■ **Problem statement**: In the material below, find each line with the word "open" and copy it.

■ **Available data**:
Content starts

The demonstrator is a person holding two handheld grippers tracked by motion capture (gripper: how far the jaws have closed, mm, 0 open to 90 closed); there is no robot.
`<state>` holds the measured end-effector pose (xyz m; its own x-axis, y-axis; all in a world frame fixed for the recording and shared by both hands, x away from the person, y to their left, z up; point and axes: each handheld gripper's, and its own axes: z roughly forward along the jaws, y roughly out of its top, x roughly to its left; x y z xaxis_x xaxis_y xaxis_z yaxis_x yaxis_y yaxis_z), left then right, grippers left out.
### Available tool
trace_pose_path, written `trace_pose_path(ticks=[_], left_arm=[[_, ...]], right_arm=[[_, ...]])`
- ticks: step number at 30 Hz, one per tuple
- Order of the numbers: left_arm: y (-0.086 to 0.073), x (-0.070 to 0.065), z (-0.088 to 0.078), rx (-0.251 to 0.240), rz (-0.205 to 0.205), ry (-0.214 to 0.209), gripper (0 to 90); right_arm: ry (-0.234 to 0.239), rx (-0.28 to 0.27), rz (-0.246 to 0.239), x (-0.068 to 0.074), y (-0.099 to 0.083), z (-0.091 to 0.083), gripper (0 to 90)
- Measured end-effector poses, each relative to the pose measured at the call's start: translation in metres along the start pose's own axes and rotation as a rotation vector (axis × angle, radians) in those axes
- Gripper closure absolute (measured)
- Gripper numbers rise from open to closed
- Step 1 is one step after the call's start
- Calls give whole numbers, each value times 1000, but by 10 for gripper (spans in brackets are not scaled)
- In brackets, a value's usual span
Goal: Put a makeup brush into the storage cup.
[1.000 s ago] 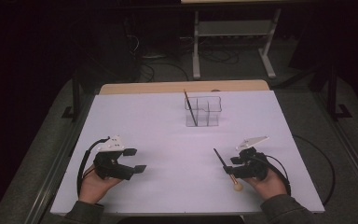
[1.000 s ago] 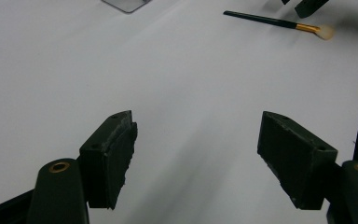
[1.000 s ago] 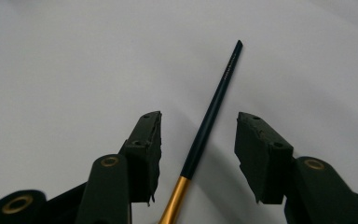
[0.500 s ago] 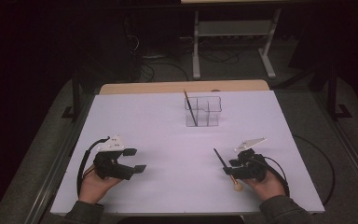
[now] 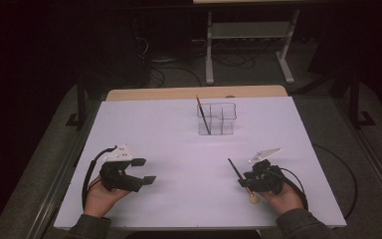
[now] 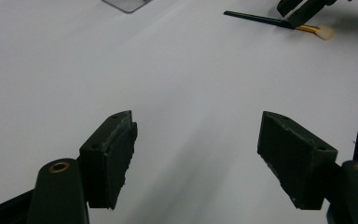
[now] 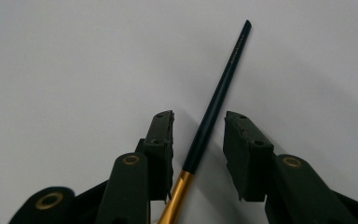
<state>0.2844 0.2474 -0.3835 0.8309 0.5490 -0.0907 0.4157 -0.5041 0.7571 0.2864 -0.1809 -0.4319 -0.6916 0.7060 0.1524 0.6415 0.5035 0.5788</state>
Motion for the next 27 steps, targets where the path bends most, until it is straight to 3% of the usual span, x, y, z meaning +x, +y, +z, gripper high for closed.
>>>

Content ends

■ **Solution for this task**:
The demonstrator is a person holding two handheld grippers tracked by motion capture (gripper: how far the jaws have closed, mm, 0 open to 90 closed); there is no robot.
- Gripper numbers rise from open to closed

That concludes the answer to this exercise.